Imagen, imaginación: al subordinar la imagen a la percepción, la imaginación al sueño y al hacer de la conciencia un pequeño mundo que a su vez refleja otro sueño, somos también un sueño soñado por alguien. La historia debió haberse escrito de otra manera. Sin embargo, según Borges, nuestra voluntad no es la que decide, ni nuestra conciencia la que elige, sino que todo acto humano es la manifestación onírica del yo. Aquí quiero detenerme en este cuestionamiento de la voluntad y la conciencia concebidas como entes ficticios. Pues no es más que sueño, ficción, esa creencia de que somos nosotros quienes actuamos, hacemos y vivimos con nuestra propia voluntad. Ni hacemos ni vivimos por mandato de nuestra voluntad, sino que soñamos, aunque con los ojos abiertos.

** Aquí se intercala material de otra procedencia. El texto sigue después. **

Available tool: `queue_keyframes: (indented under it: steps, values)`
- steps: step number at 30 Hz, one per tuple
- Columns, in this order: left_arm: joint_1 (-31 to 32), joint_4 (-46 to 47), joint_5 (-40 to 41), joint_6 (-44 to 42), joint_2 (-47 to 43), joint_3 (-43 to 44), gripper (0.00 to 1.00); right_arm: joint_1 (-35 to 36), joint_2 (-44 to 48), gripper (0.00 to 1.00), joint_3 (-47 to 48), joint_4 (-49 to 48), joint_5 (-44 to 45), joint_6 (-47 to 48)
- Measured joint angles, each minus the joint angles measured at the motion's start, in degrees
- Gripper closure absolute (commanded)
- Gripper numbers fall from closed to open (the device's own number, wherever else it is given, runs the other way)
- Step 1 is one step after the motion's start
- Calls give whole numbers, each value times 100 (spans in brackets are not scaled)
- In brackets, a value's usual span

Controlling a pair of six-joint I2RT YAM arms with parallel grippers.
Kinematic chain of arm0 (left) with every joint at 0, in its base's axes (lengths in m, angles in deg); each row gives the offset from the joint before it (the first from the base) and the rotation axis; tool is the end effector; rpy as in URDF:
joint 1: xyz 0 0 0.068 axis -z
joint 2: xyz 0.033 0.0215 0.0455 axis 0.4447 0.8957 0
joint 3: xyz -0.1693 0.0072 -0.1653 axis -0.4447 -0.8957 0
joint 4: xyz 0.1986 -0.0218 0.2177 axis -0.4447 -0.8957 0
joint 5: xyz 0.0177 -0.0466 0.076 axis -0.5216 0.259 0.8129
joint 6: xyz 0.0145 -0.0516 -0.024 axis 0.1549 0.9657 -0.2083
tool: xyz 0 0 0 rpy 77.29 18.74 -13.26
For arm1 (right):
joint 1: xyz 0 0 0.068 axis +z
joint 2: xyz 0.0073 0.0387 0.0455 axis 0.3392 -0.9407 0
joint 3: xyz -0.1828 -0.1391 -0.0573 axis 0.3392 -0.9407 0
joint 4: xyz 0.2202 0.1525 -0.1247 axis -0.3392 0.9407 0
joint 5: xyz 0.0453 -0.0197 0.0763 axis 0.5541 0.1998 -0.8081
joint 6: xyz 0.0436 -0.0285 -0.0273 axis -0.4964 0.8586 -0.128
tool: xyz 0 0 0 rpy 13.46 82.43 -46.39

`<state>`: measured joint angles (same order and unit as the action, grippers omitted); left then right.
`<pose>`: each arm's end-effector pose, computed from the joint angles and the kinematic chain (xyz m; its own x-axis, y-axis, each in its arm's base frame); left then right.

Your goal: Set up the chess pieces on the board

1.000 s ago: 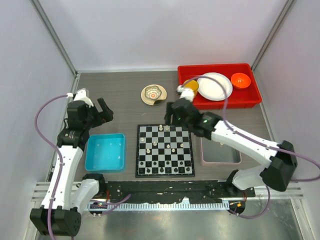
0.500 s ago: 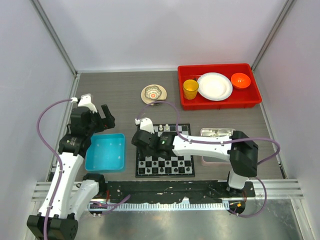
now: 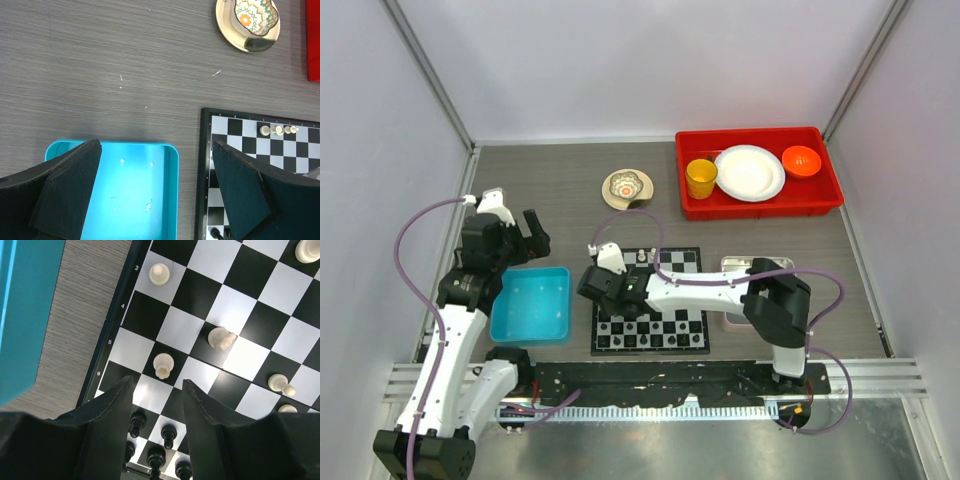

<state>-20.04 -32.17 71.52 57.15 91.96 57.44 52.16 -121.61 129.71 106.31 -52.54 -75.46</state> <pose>0.2366 -0.0245 0.2869 -0.5070 -0.2891 -0.8120 -0.1069 0.9559 -0.2736 0.1447 0.3868 0.1436 -0.7381 -0.3149 -0.5967 -0.4154 0.9090 0.0342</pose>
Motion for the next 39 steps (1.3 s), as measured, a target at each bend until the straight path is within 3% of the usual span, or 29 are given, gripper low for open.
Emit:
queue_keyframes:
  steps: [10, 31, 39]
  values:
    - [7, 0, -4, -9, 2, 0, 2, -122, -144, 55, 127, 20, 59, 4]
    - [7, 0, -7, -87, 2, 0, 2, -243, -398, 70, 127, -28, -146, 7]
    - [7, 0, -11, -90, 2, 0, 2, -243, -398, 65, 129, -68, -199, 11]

Borges alude, precisamente, a ese soñar que es pura ilusión de la conciencia que funda el orden del mundo, en el yo del lenguaje. Dice que vivir es soñar puesto que el cuerpo vive más allá de los límites que la conciencia le supone, desbordándola. Pero un soñar que es pura ficción. Esa realidad que presume el Yo y no pertenece al mundo. Pues soñamos cuando hacemos algo por nuestra voluntad, sólo que lo soñamos que lo hacemos por nuestra voluntad. “Quienes creen que hablan, o callan, o realizan una acción por un libre mandato del alma, sueñan con los ojos abiertos”(Spinoza).

El problema de la “realidad” en el sentido de la cuestión de si es en el sentido heideggeriano “ante los ojos” un mundo exterior y de si se puede probar, se revela un problema imposible, no porque conduzca a consecuencias que son otras tantas inasibles aporías, sino porque el ente mismo que es tema esencial en Borges repele, por decirlo así, el planteamiento de semejante cuestión. No hay que demostrar que es ni cómo es “ante los ojos” un “mundo exterior”, sino que hay que mostrar porque el “ser ahí” tiene en cuanto “ser en el mundo” la tendencia a empezar sepultando “gnoseológicamente” el “mundo exterior” en la nada, para luego deshacerlo en un juego de imágenes arbitrarias.